“Monday night, then?”
“That’s tonight, Iris.”
“Okay,” I say. “I’ll bring popcorn.”
16.
Iduck into a bodega onMulberry Street to grab popcorn and red wine en route to Belotti’s. I’ve spent the afternoon alone, some much needed me-time to drink tea and keep my own counsel. How can something feel so right and so wrong all in the same breath? I lay on the couch this afternoon and considered cancelling, but my fingers refused to type the message. I submerged myself under bathwater and willed myself to float away to a new, easier version of my life, but then found myself relieved when I broke the surface and saw the cat sitting on the sink observing me in my cubbyhole bathroom. I pored over my mother’s scrapbook at my small kitchen table, wondering what advice she’d offer me. It saddened me greatly that I couldn’t find her voice in my head. The only advice I have to draw on is Bobby’s, so I’m making my way to the closed-up gelateria to drink wine with Gio Belotti and let what happens happen.
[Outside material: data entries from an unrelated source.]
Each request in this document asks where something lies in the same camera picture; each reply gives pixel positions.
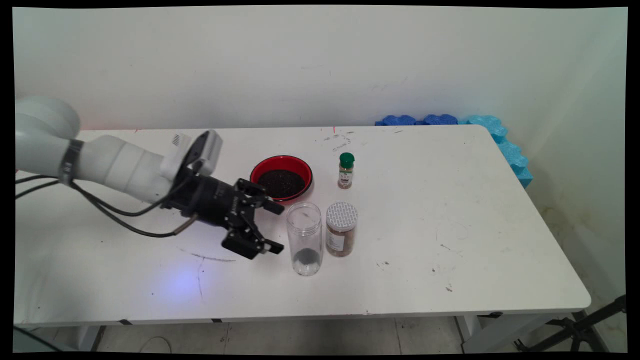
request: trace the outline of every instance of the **cable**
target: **cable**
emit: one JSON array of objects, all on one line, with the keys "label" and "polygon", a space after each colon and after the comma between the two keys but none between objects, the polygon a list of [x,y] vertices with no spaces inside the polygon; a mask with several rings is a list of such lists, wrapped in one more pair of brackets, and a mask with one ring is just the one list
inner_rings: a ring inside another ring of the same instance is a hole
[{"label": "cable", "polygon": [[104,200],[98,198],[97,196],[95,196],[94,194],[87,192],[86,190],[82,189],[80,186],[78,186],[75,183],[71,183],[71,188],[79,191],[80,193],[82,193],[85,197],[88,195],[89,197],[91,197],[93,200],[95,200],[98,204],[104,206],[105,208],[113,211],[116,214],[120,214],[120,215],[124,215],[126,217],[138,217],[142,214],[148,213],[149,211],[153,210],[154,208],[158,207],[159,205],[161,205],[166,199],[169,199],[169,197],[175,193],[177,193],[182,187],[184,187],[185,185],[187,185],[187,183],[191,180],[190,177],[187,177],[183,182],[181,182],[178,186],[176,186],[175,188],[173,188],[173,190],[171,190],[170,192],[168,192],[165,196],[163,196],[160,200],[154,202],[153,204],[151,204],[149,207],[144,208],[140,211],[137,211],[135,213],[130,213],[128,211],[124,211],[124,210],[120,210],[112,205],[109,205],[107,202],[105,202]]},{"label": "cable", "polygon": [[18,184],[26,183],[27,181],[36,180],[36,179],[57,179],[57,177],[48,176],[48,175],[35,175],[35,176],[29,176],[23,179],[16,180],[15,184],[18,185]]},{"label": "cable", "polygon": [[[45,176],[45,175],[35,175],[35,176],[30,176],[30,177],[25,177],[24,179],[18,180],[16,181],[17,184],[19,183],[24,183],[26,181],[31,181],[31,180],[35,180],[35,179],[44,179],[47,177],[51,177],[51,176]],[[140,216],[144,213],[149,212],[150,210],[156,208],[158,205],[162,204],[169,196],[173,195],[174,193],[178,192],[178,190],[180,190],[184,185],[186,185],[189,182],[190,178],[185,179],[183,182],[181,182],[181,184],[179,184],[178,186],[176,186],[172,191],[170,191],[169,193],[167,193],[164,197],[162,197],[162,199],[156,201],[155,203],[151,204],[151,206],[142,209],[140,211],[137,211],[135,213],[130,213],[128,211],[122,211],[118,208],[115,208],[111,205],[109,205],[108,203],[104,202],[103,200],[99,199],[98,197],[94,196],[93,194],[91,194],[90,192],[87,192],[86,190],[82,189],[80,186],[78,186],[75,182],[71,182],[70,187],[73,188],[74,190],[77,190],[82,196],[85,197],[85,199],[87,199],[91,205],[95,206],[98,210],[100,210],[103,214],[107,215],[107,217],[109,217],[110,219],[112,219],[113,221],[115,221],[116,223],[124,226],[125,228],[127,228],[130,231],[133,231],[134,233],[140,234],[140,235],[144,235],[144,236],[149,236],[152,238],[168,238],[169,236],[175,236],[178,235],[179,233],[181,233],[183,230],[185,230],[187,227],[189,227],[191,224],[193,224],[195,222],[195,220],[198,218],[198,215],[193,215],[191,218],[189,218],[189,220],[187,220],[186,222],[184,222],[183,224],[181,224],[180,226],[178,226],[177,228],[175,228],[172,232],[170,233],[150,233],[148,231],[144,231],[144,230],[140,230],[136,227],[133,227],[129,224],[127,224],[126,222],[120,220],[118,217],[116,217],[114,214],[110,213],[109,211],[107,211],[108,208],[111,211],[114,211],[115,213],[121,214],[121,215],[125,215],[125,216],[129,216],[129,217],[137,217]],[[44,183],[38,186],[34,186],[28,190],[25,190],[21,193],[19,193],[18,195],[15,196],[16,200],[31,193],[34,192],[36,190],[42,189],[42,188],[46,188],[48,186],[51,185],[55,185],[58,184],[59,181],[55,180],[55,181],[51,181],[49,183]]]},{"label": "cable", "polygon": [[162,234],[158,234],[158,233],[150,233],[148,231],[144,231],[144,230],[140,230],[138,228],[135,228],[129,224],[127,224],[126,222],[120,220],[117,216],[115,216],[114,214],[110,213],[109,211],[107,211],[107,209],[103,208],[97,201],[93,200],[91,198],[90,195],[85,195],[84,193],[82,193],[82,196],[85,197],[85,199],[89,200],[89,202],[95,206],[98,210],[100,210],[103,214],[107,215],[110,219],[112,219],[113,221],[117,222],[118,224],[126,227],[127,229],[133,231],[134,233],[138,233],[140,235],[144,235],[144,236],[149,236],[151,238],[168,238],[169,236],[175,236],[178,235],[180,232],[182,232],[183,230],[185,230],[187,227],[189,227],[189,225],[193,224],[193,222],[197,219],[197,215],[193,215],[189,220],[187,220],[186,222],[184,222],[182,225],[178,226],[178,228],[176,228],[175,230],[173,230],[170,233],[162,233]]},{"label": "cable", "polygon": [[44,183],[42,185],[34,186],[34,187],[32,187],[32,188],[30,188],[28,190],[24,190],[23,192],[21,192],[18,195],[16,195],[15,199],[18,200],[19,198],[27,195],[28,193],[32,193],[32,192],[34,192],[36,190],[39,190],[39,189],[42,189],[42,188],[46,188],[47,186],[51,186],[51,185],[55,185],[55,184],[58,184],[58,180],[54,180],[54,181],[51,181],[50,183]]},{"label": "cable", "polygon": [[162,339],[164,340],[164,342],[166,343],[166,346],[169,347],[169,354],[172,354],[173,351],[171,350],[171,344],[169,343],[169,340],[163,338],[162,336],[154,336],[153,338],[150,338],[149,340],[147,340],[141,347],[140,350],[138,350],[138,352],[142,352],[142,350],[147,346],[147,344],[149,343],[149,341],[153,340],[153,339]]},{"label": "cable", "polygon": [[46,347],[48,347],[49,349],[51,349],[53,351],[62,351],[58,347],[55,347],[55,346],[51,345],[50,343],[44,341],[43,339],[40,339],[38,336],[35,336],[34,334],[31,334],[30,332],[25,331],[24,329],[21,329],[21,328],[15,326],[15,325],[13,326],[13,330],[18,330],[18,332],[21,332],[22,334],[34,339],[35,341],[45,345]]}]

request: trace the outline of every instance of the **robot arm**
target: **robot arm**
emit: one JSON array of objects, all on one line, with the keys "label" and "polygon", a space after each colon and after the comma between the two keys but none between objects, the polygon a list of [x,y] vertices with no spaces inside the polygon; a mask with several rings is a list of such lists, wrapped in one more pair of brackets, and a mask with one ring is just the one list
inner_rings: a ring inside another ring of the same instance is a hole
[{"label": "robot arm", "polygon": [[77,113],[63,101],[20,100],[15,105],[16,168],[61,180],[71,176],[93,181],[149,203],[172,192],[163,207],[228,229],[222,241],[226,249],[253,259],[284,248],[265,239],[253,223],[255,208],[278,215],[284,210],[263,187],[244,179],[231,186],[209,177],[221,147],[215,131],[206,131],[191,147],[187,136],[176,135],[174,152],[166,158],[109,135],[80,142],[75,140],[78,131]]}]

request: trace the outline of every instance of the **bowl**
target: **bowl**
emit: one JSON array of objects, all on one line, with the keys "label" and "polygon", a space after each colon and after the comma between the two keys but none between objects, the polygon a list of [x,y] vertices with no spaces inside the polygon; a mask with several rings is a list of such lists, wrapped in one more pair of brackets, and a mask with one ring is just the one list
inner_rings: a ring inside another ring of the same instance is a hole
[{"label": "bowl", "polygon": [[294,172],[305,182],[305,186],[302,190],[288,197],[273,197],[267,192],[267,195],[271,196],[273,201],[287,201],[299,197],[309,189],[314,177],[311,172],[311,168],[302,159],[290,155],[278,155],[266,158],[258,163],[258,165],[256,165],[251,171],[249,181],[257,184],[260,176],[264,175],[267,171],[272,170],[288,170]]}]

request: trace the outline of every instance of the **black tape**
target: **black tape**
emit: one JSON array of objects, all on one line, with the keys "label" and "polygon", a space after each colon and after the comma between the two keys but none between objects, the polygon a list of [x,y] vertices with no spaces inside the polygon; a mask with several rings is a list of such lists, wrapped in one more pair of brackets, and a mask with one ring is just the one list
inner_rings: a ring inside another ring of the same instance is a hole
[{"label": "black tape", "polygon": [[71,182],[74,180],[74,177],[76,176],[77,160],[78,157],[80,157],[80,150],[83,145],[84,142],[80,140],[69,140],[69,147],[67,147],[65,155],[62,157],[60,168],[58,169],[58,180],[61,184],[70,186]]}]

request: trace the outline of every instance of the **blue foam block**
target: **blue foam block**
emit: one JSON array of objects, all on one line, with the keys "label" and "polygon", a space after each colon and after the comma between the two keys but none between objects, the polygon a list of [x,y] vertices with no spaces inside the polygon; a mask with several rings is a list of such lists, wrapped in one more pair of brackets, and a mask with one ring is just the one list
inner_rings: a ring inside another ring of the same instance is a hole
[{"label": "blue foam block", "polygon": [[421,125],[458,125],[458,119],[449,114],[430,114],[424,118]]},{"label": "blue foam block", "polygon": [[502,151],[504,158],[507,159],[507,162],[511,169],[513,169],[514,174],[520,175],[522,171],[527,168],[529,159],[520,154],[521,149],[519,146],[509,142],[508,140],[504,140],[502,143],[498,144],[498,148]]},{"label": "blue foam block", "polygon": [[409,115],[402,115],[400,117],[389,115],[382,119],[382,121],[376,121],[376,126],[415,125],[415,123],[415,119]]},{"label": "blue foam block", "polygon": [[493,141],[495,141],[496,143],[503,142],[504,137],[507,136],[508,132],[507,128],[502,126],[500,119],[491,115],[473,115],[463,120],[462,124],[475,124],[484,126],[487,130],[489,130]]},{"label": "blue foam block", "polygon": [[527,168],[524,168],[520,173],[520,175],[517,175],[517,176],[523,188],[527,188],[527,186],[531,183],[531,180],[533,180],[533,175],[531,175],[531,173],[529,172],[529,169]]}]
“I bought butter flavor and Cheddar.”
I hold up the popcorn bags and realize how Baby Houseman felt when she said she carried a watermelon.
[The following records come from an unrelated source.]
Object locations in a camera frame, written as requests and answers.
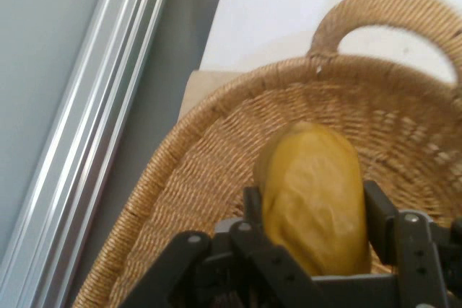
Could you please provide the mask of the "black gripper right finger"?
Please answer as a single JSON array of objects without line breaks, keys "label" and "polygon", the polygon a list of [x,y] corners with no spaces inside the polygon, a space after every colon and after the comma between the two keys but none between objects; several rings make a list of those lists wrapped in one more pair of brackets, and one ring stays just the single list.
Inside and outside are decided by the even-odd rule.
[{"label": "black gripper right finger", "polygon": [[425,213],[398,210],[364,182],[367,232],[380,262],[395,268],[400,307],[461,305],[461,244]]}]

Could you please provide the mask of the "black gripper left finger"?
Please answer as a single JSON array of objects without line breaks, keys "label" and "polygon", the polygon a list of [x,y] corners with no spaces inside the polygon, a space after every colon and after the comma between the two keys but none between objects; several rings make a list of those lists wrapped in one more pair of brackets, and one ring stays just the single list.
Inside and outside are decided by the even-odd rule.
[{"label": "black gripper left finger", "polygon": [[322,307],[319,288],[263,233],[258,188],[244,189],[243,207],[213,237],[175,235],[122,307]]}]
Gio looks from the popcorn to me and nods, leading me through the gelateria to the door at the back of the kitchensmarkedprivate. I haven’t been upstairs to Gio’s home before, and it feels strange after so many mornings spent around the kitchen workbench. I glance over my shoulder toward my gelato machine sitting forlornly in the darkness, and then follow him up the stairs.
“Have you always lived here?” I wish I could suck the question back in when his face falls.
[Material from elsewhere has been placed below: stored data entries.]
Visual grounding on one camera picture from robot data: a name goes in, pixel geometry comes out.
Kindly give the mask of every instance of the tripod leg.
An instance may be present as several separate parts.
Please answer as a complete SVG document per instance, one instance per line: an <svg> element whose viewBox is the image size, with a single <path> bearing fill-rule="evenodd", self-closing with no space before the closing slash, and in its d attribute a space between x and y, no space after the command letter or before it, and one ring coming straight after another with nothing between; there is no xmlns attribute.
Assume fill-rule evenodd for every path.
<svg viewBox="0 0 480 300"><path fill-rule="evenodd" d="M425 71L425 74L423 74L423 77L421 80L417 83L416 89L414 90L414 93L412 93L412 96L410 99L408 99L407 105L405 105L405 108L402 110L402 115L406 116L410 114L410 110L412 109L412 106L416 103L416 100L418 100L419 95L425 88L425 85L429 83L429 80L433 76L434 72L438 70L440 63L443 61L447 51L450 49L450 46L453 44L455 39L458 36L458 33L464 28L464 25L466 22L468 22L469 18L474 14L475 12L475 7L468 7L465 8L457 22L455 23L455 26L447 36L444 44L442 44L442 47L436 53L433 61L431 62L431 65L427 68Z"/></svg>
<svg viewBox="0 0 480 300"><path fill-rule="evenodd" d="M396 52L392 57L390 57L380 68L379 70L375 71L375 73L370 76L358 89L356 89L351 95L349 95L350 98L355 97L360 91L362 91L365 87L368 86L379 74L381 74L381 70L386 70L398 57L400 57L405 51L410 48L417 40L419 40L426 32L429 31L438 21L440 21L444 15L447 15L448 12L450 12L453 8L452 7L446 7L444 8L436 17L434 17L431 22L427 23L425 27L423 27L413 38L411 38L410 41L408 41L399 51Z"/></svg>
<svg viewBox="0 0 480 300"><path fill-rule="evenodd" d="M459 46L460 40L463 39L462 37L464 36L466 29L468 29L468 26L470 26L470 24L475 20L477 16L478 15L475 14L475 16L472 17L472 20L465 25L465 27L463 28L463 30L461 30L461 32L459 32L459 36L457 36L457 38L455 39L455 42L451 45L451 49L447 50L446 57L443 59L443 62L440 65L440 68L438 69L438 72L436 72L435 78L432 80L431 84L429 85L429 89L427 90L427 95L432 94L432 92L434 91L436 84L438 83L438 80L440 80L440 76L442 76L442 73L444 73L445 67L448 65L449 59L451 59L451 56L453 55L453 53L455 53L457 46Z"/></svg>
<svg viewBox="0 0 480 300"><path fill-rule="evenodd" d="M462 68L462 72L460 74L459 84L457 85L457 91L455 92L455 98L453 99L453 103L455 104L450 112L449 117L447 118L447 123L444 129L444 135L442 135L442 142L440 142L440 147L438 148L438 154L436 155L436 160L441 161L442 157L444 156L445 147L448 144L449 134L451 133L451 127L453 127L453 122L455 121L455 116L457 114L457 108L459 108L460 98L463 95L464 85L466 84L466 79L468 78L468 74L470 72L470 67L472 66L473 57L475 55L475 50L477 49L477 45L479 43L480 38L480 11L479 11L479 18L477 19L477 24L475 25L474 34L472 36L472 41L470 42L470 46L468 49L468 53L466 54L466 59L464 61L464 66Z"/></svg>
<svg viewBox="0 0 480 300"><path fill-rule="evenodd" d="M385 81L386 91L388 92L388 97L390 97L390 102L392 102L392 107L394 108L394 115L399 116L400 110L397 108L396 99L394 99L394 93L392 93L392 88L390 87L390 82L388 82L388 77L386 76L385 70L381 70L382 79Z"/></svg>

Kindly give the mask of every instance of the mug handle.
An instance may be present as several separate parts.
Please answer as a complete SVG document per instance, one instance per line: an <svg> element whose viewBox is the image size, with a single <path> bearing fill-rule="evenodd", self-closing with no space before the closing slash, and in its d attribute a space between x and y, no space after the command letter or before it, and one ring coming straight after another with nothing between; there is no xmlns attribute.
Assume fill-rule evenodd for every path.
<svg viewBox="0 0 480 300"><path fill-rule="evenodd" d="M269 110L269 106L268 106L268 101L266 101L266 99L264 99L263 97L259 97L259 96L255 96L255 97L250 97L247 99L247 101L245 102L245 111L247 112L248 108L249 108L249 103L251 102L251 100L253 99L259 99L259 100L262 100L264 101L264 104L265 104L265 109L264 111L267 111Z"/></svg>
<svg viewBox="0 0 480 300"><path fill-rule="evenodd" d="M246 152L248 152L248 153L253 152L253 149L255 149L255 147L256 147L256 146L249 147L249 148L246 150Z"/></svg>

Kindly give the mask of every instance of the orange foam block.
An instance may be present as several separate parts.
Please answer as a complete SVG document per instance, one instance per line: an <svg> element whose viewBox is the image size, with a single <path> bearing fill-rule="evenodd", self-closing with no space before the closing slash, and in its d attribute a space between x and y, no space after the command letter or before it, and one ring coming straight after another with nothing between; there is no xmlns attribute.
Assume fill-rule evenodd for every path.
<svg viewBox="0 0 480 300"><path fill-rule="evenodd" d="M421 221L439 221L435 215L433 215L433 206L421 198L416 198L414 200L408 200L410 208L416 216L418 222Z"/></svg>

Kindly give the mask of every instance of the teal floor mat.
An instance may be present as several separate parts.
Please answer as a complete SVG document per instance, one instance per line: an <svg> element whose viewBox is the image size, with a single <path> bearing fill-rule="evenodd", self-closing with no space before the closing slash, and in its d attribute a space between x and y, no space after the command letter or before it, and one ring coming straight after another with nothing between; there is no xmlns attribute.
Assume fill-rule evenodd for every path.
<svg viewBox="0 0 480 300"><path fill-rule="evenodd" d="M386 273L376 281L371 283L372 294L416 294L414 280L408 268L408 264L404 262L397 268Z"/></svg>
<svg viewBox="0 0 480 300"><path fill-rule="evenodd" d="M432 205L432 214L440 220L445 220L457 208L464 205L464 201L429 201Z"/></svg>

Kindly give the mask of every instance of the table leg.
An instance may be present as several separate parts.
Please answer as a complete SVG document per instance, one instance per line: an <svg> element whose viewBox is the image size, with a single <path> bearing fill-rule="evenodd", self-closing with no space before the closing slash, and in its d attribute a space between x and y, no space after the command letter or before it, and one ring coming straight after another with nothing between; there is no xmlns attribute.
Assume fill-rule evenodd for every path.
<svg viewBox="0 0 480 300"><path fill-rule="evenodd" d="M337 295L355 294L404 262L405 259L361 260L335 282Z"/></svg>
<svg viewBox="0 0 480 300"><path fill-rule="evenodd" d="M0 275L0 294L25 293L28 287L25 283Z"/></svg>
“No. Bella and I moved up here after Penny died. Too many reminders in our old apartment, you know?”
I nod, not trusting myself to reply. I moved continents to get away from reminders of Adam.
“You look nice,” he says, taking my coat.
I did that classic thing earlier, pulled out the entire contents of my wardrobe before settling for jeans and the black sweater Bobby and Robin gave me for my birthday. It’s the kind of expensive that clings in all the right places and slides off my shoulder. I’ve not had occasion to wear it before tonight, as it’s definitely not something to toss noodles in.
Gio looks uncharacteristically nervous. “I wasn’t sure whether I should cook?”
“Oh. No, I’ve eaten,” I lie, because I was too nervous to face food earlier. “Is Bella here?”
He shakes his head. “Mamma’s making far too much of a fuss over her for her to bother coming home tonight. My guess is she’ll be there three days, at least. Maybe even a week.”
“Those pancakes did sound amazing.”
He digs in a kitchen cupboard for a popcorn bowl. “It’s a win-win. Mamma gets someone to feed while Papa’s away, and Bella’s more than happy to be waited on hand and foot.”
“Sounds like a good gig, to be fair.”
We’re doing that thing again, avoiding the elephant in the room. But even though I hate terrible small talk, I’m okay with it right now because unreasonable things happen in my head and body whenever he touches me.
“This place is super cool,” I say, looking around, taking in his home. I don’t know what I expected—more of what’s downstairs, I suppose. Classic, traditional, a mini version of Maria and Santo’s Brooklyn brownstone. It’s not like that at all. Gio’s apartment would probably be described on Zillow as rustic-luxe, bare brick walls and exposed beams, stripped floors and industrial furniture softened with battered leather sofas and warm-toned rugs. For all of that, it still feels welcoming and unpretentious, scattered with the hallmarks of a family home—Bella’s sneakers by the door, schoolbooks on the coffee table, photos pinned to the fridge. Gio suits his home. He has the same established, comfortable-in-his-own-skin vibe about him tonight. Worn-in jeans, dark T-shirt with faded band graphics, yet another new version of him from the guy who works downstairs and the guy attending his family dinner. I would imagine this is as close to who he really is as it gets.
“It’s an ongoing labor of love,” he says. “Keeps me busy, anyway. Less time to think about stuff when you’re sanding floors or knocking down walls.”
An unbidden image of Gio in overalls saunters through my head, and I turn the mental hose on him and scoosh him away.
“So this movie,” he says, reaching two wineglasses down from a shelf. “Tell me what I’m in for.”
I shake my head. “Uh-uh. The joy is in not knowing. Besides, I wouldn’t do it justice.”
He cracks the wine seal. “You did a pretty good Nicolas Cage impression earlier.”
“You’ll know just how good when you see it,” I laugh.
I follow him to the sofa and perch on one end, accepting the glass of wine he hands me. He takes the other end, puts the popcorn on the empty seat between us, then clicks the TV remote.
“Already cued up,” I say as the movie graphic fills the screen. “Impressive.”
“Did you think I’d try to get out of it?”